* _ACTIVITY_
Scan the lines below for the word "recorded". Copy each line you find it in.

* _STORED DATA_
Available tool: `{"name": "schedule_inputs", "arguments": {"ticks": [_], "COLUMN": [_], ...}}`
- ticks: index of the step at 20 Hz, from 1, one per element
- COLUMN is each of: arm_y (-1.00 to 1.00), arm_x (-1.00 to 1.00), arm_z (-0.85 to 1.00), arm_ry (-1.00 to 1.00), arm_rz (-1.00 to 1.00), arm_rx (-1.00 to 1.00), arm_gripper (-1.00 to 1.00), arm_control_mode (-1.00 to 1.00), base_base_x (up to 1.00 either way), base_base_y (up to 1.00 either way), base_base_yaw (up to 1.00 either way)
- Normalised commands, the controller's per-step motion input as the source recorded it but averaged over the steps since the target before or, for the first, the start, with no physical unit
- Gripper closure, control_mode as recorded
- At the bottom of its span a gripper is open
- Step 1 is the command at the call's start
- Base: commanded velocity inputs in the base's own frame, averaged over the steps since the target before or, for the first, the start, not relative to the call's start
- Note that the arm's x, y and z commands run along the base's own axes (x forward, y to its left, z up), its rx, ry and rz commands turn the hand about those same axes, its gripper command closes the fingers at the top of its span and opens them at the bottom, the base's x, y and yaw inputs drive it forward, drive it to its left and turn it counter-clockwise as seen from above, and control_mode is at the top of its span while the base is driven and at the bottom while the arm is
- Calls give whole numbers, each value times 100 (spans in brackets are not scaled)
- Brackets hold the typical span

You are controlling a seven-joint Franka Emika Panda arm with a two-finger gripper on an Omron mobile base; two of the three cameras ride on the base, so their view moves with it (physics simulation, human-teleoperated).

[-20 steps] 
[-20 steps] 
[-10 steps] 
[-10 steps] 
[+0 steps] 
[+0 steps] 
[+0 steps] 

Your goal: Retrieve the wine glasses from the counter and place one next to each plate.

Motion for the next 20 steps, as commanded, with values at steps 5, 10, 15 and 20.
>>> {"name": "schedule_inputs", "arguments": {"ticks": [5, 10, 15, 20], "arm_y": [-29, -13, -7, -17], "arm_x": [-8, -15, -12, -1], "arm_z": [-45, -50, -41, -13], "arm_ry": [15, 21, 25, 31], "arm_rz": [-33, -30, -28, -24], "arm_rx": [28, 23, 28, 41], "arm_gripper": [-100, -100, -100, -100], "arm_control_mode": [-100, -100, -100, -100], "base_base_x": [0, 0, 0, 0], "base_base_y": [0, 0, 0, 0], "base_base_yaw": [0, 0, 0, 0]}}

* _TASK RESULT_
- Normalised commands, the controller's per-step motion input as the source recorded it but averaged over the steps since the target before or, for the first, the start, with no physical unit
- Gripper closure, control_mode as recorded

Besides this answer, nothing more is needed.